Organizations are made of individuals of different age group, education backgrounds, religious beliefs, ethnicity, and social status, brought together for the achievement of both group individual goals. The work relationship between or amongst employees and employers may not always be harmonious and cordial because imaginary or genuine feeling of disaffection, injustice, misapplication or ambiguity of policies and procedures often arise (Al-Omari & Okasheh 2017; Waktola, 2019). In the midst of the above unhealthy work climate, it has become difficult to put in place that effective machinery to forestall crisis escalation. Every organization requires   an effective structure to manage matters bordering on conditions of service, employees complaints (Suwati, Minarsih & Gagah, 2016).

Employee grievances are often connected with dissatisfaction among employees on issues relating to work procedure, working environment, delay and denial payment of salary, unfair ambiguities in company’s policies and the violation of provisions of terms and conditions of employment. All these lead to complaints, and when these Complaints are not properly attended to, may lead to dissatisfaction which causes grievances displayed in form of anger, unhappiness, absenteeism and labour turn over, (Bean, 2004; Badayi, 2021 & Salamon, 2010).

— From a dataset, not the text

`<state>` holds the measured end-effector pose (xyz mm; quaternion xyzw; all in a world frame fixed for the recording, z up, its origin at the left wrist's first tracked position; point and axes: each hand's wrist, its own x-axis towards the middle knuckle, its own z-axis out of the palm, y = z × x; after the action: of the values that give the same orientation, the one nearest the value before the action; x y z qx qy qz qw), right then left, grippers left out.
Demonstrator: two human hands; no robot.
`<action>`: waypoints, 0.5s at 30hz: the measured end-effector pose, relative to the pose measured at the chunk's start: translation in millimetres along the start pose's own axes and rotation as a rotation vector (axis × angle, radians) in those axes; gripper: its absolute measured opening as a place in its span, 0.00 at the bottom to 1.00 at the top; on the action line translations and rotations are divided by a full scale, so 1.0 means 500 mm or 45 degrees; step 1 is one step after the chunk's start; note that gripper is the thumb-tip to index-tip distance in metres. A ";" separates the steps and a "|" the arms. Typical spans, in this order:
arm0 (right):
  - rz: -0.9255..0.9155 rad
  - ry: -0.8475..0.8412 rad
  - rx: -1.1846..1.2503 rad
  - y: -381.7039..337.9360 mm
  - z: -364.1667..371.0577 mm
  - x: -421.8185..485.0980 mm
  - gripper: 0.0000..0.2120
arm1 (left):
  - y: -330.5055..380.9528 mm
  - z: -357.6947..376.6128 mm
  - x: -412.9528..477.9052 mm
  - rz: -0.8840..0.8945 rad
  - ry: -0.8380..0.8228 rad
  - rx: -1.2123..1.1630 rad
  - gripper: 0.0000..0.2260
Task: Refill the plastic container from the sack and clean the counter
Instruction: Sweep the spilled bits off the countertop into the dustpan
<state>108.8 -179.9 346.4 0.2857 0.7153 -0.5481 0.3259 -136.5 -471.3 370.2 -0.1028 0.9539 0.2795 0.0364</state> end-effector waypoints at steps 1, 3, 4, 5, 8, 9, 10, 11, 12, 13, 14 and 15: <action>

Employee grievances had been as old as industrial society and had eaten deep into the fabrics of every organized industrial establishment, be they private and public alike. Employee grievances denote a dissatisfaction or discontent on the part of labour or management; and a negative feeling that finds it’s expressions in various form, ranging from complaint to strike action or destructive reactions which have its root cause from Non-payment or delay of employees entitlement, unfair-treatment by management, poor welfare, breach of terms of contract by management, management’s insensitivity to the problems of their workers, denial of information etc (Ohiri, 2002).

Therefore grievance procedure can differ slightly from one province to province, or State to State, though the process itself was quite similar whether it occurs in Canada or the United States   In order to have efficient grievance handling process, the organization would ensure an establishment of an in built mechanism for absorbing, resolving and eliminating grievances. Furthermore, human resources play a very important role in the achievement of efficiency and productivity. That is why the present day organizations, have developed various, laws; policies, regulations and process to ensure that their objectives are properly met in respect to the working conditions of their employees. More also, grievances could be  any discontent or dissatisfaction that is either expressed or not ,valid or not, arising out of anything connected with the organization which an employee thinks and  feels is unfair, unjust or inequitable (Dwivedi, 2009).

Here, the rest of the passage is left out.